Each line of the listing that contains the word "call" is to be copied.

START Information provided

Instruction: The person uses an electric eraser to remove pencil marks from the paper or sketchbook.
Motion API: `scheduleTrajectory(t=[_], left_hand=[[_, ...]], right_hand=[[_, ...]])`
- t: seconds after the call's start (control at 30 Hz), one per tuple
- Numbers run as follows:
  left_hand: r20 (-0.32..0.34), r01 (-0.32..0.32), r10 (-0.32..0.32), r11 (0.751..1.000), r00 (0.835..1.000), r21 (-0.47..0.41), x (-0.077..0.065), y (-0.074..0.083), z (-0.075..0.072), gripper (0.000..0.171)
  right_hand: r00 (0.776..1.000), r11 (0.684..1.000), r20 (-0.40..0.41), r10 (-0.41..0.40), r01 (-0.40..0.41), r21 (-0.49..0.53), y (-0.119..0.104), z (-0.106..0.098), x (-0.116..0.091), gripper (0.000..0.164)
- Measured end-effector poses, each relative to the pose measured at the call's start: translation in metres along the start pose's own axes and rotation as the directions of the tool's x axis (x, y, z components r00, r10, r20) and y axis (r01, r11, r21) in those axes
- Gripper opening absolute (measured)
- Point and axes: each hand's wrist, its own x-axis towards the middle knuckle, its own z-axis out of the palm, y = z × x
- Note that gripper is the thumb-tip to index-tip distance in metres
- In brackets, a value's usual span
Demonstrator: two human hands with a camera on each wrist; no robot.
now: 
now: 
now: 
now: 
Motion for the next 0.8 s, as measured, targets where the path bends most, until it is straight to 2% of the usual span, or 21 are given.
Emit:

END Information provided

## Problem solution
- t: seconds after the call's start (control at 30 Hz), one per tuple
- Measured end-effector poses, each relative to the pose measured at the call's start: translation in metres along the start pose's own axes and rotation as the directions of the tool's x axis (x, y, z components r00, r10, r20) and y axis (r01, r11, r21) in those axes

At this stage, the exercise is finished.